On Sunday I joined the Red Door Tour in Chinatown. The group met on the corner of Allen and East Broadway, in front of an empty lot where a Chinese grocery store had recently burned to the ground. The clapboard barricades advertised a Japanese vampire movie.
The tour guide was a squat, though not inelegant Chinese woman who balanced a pair of imitation Dolce & Gabbana sunglasses on the upper register of her perm.
You may not be able to tell from the modest exteriors of these homes, the tour guide said as we paused before a triptych of effusive garbage cans. But the inhabitants of these red door apartments have experienced glorious strokes of luck over the years.
“Five people in this house won the immigration services’ Green Card lottery. Unbelievable! They call themselves the ‘Green Five’ and meet once a year at the Red Lobster in Times Square to celebrate their good fortune.”
“A woman on the second floor of this apartment gave birth to three sons, each of whom went to Harvard and did not major in liberal arts.”
“Red is lucky – where does it come from? It is a story that can be traced back to ancient times.
“A young scholar in love with a beautiful courtesan spent day after day composing what he hoped would be the most beautiful love poem in the world. He hoped to present it to her on a scroll of paper tinctured with dew drops and peach blossoms and tied with a braid of his own hair. For two months, he had been whittling the proper metaphor for the curve of her eyebrows.
Through a hole in the wall, the courtesan spied on his impotent labors with mounting turbulence, flipping her silk handkerchief back and forth like a dolphin at a marine amusement park."

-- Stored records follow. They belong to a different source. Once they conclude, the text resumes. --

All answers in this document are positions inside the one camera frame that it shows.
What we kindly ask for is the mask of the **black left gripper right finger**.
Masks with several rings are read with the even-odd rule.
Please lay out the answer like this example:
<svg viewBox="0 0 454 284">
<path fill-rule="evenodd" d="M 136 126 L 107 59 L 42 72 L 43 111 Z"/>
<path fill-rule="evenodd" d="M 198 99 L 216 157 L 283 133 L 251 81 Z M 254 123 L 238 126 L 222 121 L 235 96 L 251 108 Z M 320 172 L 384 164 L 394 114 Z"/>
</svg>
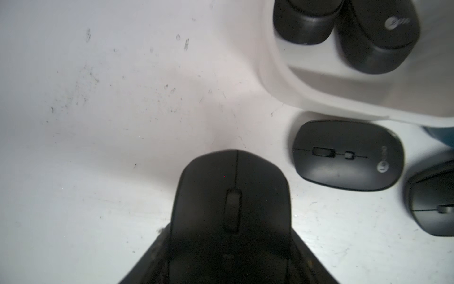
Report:
<svg viewBox="0 0 454 284">
<path fill-rule="evenodd" d="M 290 284 L 339 284 L 292 229 L 288 282 Z"/>
</svg>

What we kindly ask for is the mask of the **black mouse small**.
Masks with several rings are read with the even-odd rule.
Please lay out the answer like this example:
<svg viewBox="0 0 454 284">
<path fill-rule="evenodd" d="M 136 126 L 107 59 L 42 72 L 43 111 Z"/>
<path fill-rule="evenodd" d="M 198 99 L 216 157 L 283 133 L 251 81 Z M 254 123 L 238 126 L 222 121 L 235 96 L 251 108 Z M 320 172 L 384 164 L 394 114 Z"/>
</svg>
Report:
<svg viewBox="0 0 454 284">
<path fill-rule="evenodd" d="M 413 1 L 345 1 L 337 23 L 340 49 L 355 70 L 379 75 L 397 69 L 420 38 Z"/>
</svg>

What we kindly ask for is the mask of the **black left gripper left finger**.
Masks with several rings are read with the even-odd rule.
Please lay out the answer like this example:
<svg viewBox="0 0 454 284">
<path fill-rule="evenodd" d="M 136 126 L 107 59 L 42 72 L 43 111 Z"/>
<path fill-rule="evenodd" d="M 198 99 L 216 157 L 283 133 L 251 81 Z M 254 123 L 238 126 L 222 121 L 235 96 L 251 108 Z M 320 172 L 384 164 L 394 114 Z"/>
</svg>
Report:
<svg viewBox="0 0 454 284">
<path fill-rule="evenodd" d="M 159 233 L 120 284 L 167 284 L 169 282 L 170 225 Z"/>
</svg>

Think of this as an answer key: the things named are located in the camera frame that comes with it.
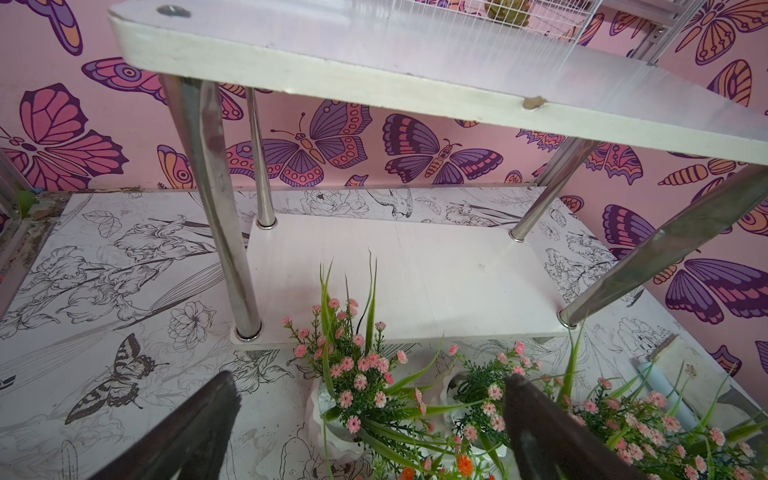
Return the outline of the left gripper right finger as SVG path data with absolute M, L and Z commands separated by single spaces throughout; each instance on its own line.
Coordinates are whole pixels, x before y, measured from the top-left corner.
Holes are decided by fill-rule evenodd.
M 503 418 L 522 479 L 643 479 L 524 377 L 504 379 Z

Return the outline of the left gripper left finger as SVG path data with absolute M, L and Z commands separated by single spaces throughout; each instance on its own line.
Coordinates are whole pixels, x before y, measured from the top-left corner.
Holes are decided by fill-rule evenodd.
M 241 397 L 222 371 L 94 479 L 217 479 L 224 466 Z

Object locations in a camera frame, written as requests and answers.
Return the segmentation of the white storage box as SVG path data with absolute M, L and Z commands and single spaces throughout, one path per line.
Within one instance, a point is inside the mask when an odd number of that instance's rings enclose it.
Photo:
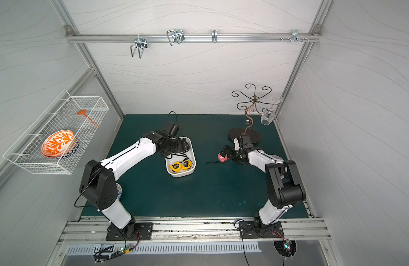
M 197 160 L 193 151 L 193 146 L 192 146 L 192 142 L 189 138 L 187 137 L 181 137 L 181 138 L 185 138 L 187 140 L 187 142 L 190 145 L 190 150 L 186 153 L 177 153 L 177 154 L 172 154 L 168 157 L 165 158 L 165 163 L 166 163 L 166 171 L 169 175 L 171 175 L 174 178 L 179 178 L 179 177 L 184 177 L 184 176 L 188 176 L 194 173 L 196 166 L 197 166 Z M 182 162 L 185 158 L 188 158 L 192 161 L 193 167 L 190 170 L 187 171 L 179 171 L 177 173 L 172 172 L 170 169 L 170 165 L 173 164 L 174 162 Z

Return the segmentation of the pink tape measure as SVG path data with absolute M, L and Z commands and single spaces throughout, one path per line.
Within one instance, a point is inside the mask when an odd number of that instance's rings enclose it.
M 217 159 L 218 162 L 224 163 L 229 159 L 229 157 L 227 155 L 218 154 Z

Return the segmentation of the black yellow tape measure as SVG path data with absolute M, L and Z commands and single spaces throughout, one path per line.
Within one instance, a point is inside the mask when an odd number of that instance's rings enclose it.
M 182 161 L 182 165 L 181 165 L 181 170 L 183 171 L 187 171 L 190 170 L 193 167 L 192 161 L 188 158 L 185 158 Z

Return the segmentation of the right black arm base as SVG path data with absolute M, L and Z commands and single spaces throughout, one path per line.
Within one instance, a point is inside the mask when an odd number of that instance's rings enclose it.
M 234 227 L 239 231 L 241 239 L 284 239 L 284 231 L 280 221 L 264 225 L 255 217 L 253 221 L 238 219 Z

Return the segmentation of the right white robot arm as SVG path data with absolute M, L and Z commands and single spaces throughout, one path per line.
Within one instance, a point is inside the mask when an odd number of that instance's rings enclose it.
M 277 223 L 288 210 L 306 200 L 306 190 L 293 160 L 283 160 L 258 148 L 236 150 L 230 146 L 224 147 L 218 160 L 232 160 L 239 165 L 248 163 L 265 173 L 268 200 L 258 212 L 262 226 Z

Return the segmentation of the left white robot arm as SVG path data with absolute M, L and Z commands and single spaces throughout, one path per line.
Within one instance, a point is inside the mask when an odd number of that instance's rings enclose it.
M 89 161 L 82 175 L 80 196 L 85 197 L 116 228 L 133 227 L 134 218 L 118 198 L 118 179 L 155 153 L 169 157 L 173 154 L 186 154 L 190 149 L 191 145 L 185 137 L 177 138 L 165 131 L 150 131 L 116 155 L 101 161 Z

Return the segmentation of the clear glass cup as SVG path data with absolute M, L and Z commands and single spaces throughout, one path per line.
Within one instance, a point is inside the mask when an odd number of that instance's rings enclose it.
M 283 98 L 282 96 L 273 98 L 273 102 L 272 102 L 272 105 L 270 106 L 270 109 L 268 109 L 268 110 L 266 111 L 266 113 L 264 113 L 264 114 L 261 116 L 260 121 L 261 121 L 261 123 L 262 123 L 263 125 L 268 126 L 268 125 L 270 125 L 270 124 L 274 121 L 276 108 L 277 108 L 283 101 L 284 101 L 284 98 Z

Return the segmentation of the brown metal jewelry stand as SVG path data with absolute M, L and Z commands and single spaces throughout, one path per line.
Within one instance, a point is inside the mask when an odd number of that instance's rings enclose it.
M 244 115 L 246 116 L 246 120 L 244 122 L 245 127 L 239 128 L 235 127 L 229 130 L 228 132 L 228 137 L 234 141 L 235 138 L 243 136 L 243 135 L 248 135 L 250 137 L 250 141 L 252 144 L 258 144 L 262 137 L 259 132 L 253 129 L 254 125 L 254 120 L 252 118 L 252 115 L 256 112 L 259 115 L 266 115 L 269 113 L 269 109 L 266 107 L 262 107 L 261 110 L 259 110 L 258 105 L 263 104 L 263 105 L 270 105 L 270 103 L 265 103 L 262 101 L 264 97 L 269 95 L 272 92 L 272 88 L 269 86 L 263 86 L 261 88 L 261 91 L 264 92 L 262 96 L 259 96 L 256 93 L 256 86 L 252 83 L 245 84 L 246 90 L 253 90 L 252 95 L 247 95 L 246 93 L 240 91 L 240 90 L 234 90 L 231 92 L 231 96 L 234 98 L 239 98 L 240 96 L 243 96 L 246 98 L 246 101 L 243 102 L 238 102 L 236 107 L 238 110 L 243 111 Z

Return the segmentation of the blue yellow patterned plate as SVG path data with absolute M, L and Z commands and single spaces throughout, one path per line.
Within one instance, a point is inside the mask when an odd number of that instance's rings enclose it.
M 116 188 L 117 188 L 117 198 L 120 199 L 122 196 L 122 187 L 120 184 L 116 184 Z

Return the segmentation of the orange patterned plate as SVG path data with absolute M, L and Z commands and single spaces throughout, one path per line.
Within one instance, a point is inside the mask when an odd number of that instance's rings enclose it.
M 48 158 L 59 158 L 68 155 L 77 144 L 77 137 L 71 130 L 60 130 L 51 134 L 44 141 L 41 153 Z

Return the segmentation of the curved metal hook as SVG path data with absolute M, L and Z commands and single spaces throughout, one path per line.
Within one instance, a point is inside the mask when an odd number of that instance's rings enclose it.
M 184 33 L 181 29 L 169 30 L 167 31 L 166 36 L 170 46 L 173 46 L 175 43 L 181 44 L 185 40 Z

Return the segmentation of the white vent grille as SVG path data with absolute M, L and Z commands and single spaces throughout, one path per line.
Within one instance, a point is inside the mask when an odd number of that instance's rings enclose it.
M 122 244 L 71 244 L 68 256 L 92 256 L 103 250 L 109 255 L 123 248 Z M 130 254 L 234 254 L 260 253 L 257 241 L 253 242 L 173 242 L 173 243 L 140 243 Z

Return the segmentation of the small metal hook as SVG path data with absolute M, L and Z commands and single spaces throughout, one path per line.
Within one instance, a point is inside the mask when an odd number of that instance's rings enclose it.
M 218 32 L 215 29 L 211 31 L 211 41 L 212 43 L 217 43 L 218 41 Z

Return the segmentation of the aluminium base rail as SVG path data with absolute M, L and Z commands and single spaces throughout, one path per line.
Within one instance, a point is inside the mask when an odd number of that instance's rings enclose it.
M 241 238 L 240 227 L 248 234 L 253 231 L 252 218 L 232 217 L 140 217 L 136 226 L 140 239 L 149 242 L 176 241 L 236 241 Z M 109 223 L 102 217 L 83 217 L 68 222 L 59 244 L 105 243 Z M 273 230 L 260 231 L 259 236 L 278 240 L 280 236 L 291 240 L 330 240 L 331 234 L 322 218 L 282 218 Z

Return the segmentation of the metal bracket hook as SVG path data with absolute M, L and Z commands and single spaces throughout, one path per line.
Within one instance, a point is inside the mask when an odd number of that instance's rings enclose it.
M 303 38 L 299 35 L 299 31 L 296 29 L 292 31 L 291 36 L 287 38 L 280 38 L 282 42 L 290 42 L 290 43 L 306 43 L 309 41 L 309 38 Z

“A monkey watched all this unfold atop his perch in a persimmon tree. He found the goings-on so comical that he began rocking back and forth on the branch with laughter, the force of which shook him loose from the tree. Yet the monkey, being a monkey, greedily refused to release the fruit from his hands as he hurtled to the ground. He absorbed the impact entirely with his ass and scampered away unscathed, his bottom reddened.
“‘What a lucky monkey am I! he screeched, causing the scholar’s brush to ricochet across the rice paper and the courtesan to bite down on her tongue, drawing blood.”
“Of course I can speak solely to the luck of those whose legends were told. There are countless others whose private fortunes and joys can only be imagined. Perhaps two lovers possessed of a byzantine sexual fetish found one another without the guidance of the Internet. Or a troublesome cyst that had lodged in the center of a man’s back for nearly half his life burst without incident.”
“Some red door houses, like this one, have Dark Luck. You may delight that your children speak so fluently, indeed, thoughtlessly, in English, only to have them lance you with their canceled sitcom barbs, skulls perpetually clamped between earphones. Or say your husband wins 10 dollars from his first Instant Scratch-off Game. He spends the next 20 years scratching that itch like a skin disease.”
“It won’t do you any good, kissing it and rubbing it like that. This isn’t some Irish stone or African American tree stump. The Chinese believe you have to enter your luck, inhabit it. Feng shui: maybe you’ve heard of it?
“You are asking yourself if such a person called ‘Poop Dick’ exists. He does. Why he was called that when he lived here as a boy doesn’t concern us. Most likely he was either too tiny or too fat; possibly he smelled bad.
“Some of us are born leaning forward like hood ornaments, our ears flattened back with the wind. Others are scrawled on the backs of envelopes or born with wings of lead.”
“To answer your question, yes, I lived in a red door walk-up for many years.
“I am not one for philosophy. If you’ve found that thing to love, you are lucky. It doesn’t have to be a person. It can be a purpose. You will know what it is by your fidelity to it."
“Is it my great fortune now, to be standing here with you sharing the great history and culture of the Chinese people? If it is not, what is it?”